__Goal of the exercise__: Bring together every line in the data that includes "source".

Records from a data collection
*** Begin section ***

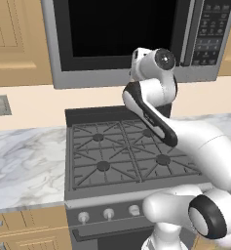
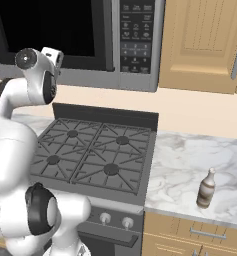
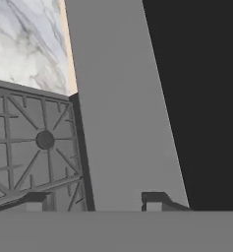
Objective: Place the microwavable item in the microwave. Then, close the microwave door and press the start button.
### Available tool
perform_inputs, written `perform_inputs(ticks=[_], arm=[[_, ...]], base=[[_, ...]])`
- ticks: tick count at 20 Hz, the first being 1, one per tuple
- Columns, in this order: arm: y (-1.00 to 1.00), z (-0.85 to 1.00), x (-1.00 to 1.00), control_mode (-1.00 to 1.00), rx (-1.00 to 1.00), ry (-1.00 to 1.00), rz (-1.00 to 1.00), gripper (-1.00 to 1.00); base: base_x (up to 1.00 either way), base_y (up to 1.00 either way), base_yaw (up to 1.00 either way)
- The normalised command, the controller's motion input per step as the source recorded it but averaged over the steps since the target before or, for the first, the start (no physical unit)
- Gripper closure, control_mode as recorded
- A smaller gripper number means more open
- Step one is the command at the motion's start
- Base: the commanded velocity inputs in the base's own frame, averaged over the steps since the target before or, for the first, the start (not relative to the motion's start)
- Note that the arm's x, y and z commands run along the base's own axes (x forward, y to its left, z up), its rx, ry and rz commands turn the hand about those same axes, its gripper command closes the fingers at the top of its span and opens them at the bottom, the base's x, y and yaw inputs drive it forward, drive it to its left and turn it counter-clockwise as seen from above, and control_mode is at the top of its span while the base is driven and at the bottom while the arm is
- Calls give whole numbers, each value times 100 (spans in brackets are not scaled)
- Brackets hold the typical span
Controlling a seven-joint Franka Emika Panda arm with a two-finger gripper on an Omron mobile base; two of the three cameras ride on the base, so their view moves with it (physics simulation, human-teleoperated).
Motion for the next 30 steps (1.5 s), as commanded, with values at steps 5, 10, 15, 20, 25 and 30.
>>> perform_inputs(ticks=[5, 10, 15, 20, 25, 30], arm=[[-9, 0, -72, -100, 0, -4, 11, -100], [-54, 0, -98, -100, 3, -13, 3, -100], [-100, 13, -53, -100, 9, -6, 0, -100], [-100, 18, -23, -100, 11, -2, 0, -100], [-100, 20, -2, -100, 12, 0, 0, -100], [-80, 12, 18, -100, 12, 0, 5, -100]], base=[[0, 0, 0], [0, 0, 0], [0, 0, 0], [0, 0, 0], [0, 0, 0], [0, 0, 0]])
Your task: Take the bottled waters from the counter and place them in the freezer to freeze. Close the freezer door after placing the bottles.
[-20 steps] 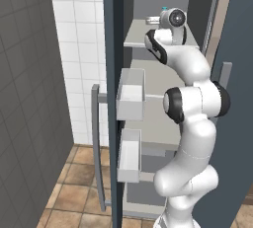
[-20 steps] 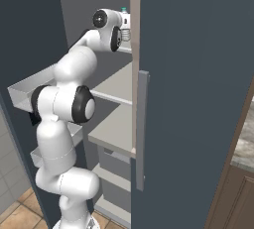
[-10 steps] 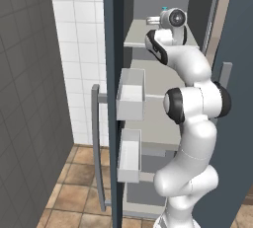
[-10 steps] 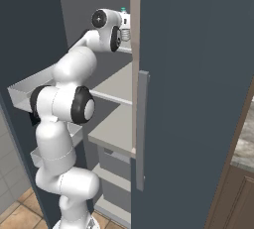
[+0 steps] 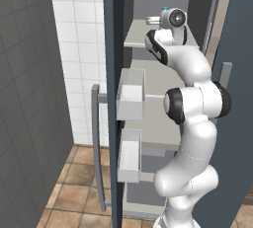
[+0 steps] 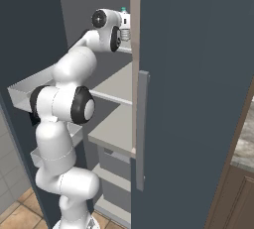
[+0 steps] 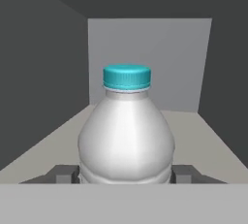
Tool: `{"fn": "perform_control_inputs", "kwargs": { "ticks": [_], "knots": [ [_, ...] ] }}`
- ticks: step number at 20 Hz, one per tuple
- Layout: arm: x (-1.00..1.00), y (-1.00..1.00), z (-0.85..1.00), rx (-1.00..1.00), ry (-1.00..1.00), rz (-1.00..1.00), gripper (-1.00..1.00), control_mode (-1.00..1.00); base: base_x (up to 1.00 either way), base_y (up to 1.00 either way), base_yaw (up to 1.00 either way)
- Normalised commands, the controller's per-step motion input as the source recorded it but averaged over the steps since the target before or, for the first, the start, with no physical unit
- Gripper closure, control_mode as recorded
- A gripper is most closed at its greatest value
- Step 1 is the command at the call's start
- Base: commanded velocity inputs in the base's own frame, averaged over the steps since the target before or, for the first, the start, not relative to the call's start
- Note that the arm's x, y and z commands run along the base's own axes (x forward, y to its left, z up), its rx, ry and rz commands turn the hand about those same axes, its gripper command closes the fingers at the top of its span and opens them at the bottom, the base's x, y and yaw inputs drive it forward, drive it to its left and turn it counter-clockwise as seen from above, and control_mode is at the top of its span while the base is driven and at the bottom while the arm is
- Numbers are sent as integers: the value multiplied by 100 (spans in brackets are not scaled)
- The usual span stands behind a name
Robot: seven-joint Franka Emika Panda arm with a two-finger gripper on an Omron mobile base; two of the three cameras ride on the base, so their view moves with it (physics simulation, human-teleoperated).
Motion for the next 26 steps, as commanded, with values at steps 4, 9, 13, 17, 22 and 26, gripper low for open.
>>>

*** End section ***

__Answer area__:
- The normalised command, the controller's motion input per step as the source recorded it but averaged over the steps since the target before or, for the first, the start (no physical unit)
- Normalised commands, the controller's per-step motion input as the source recorded it but averaged over the steps since the target before or, for the first, the start, with no physical unit

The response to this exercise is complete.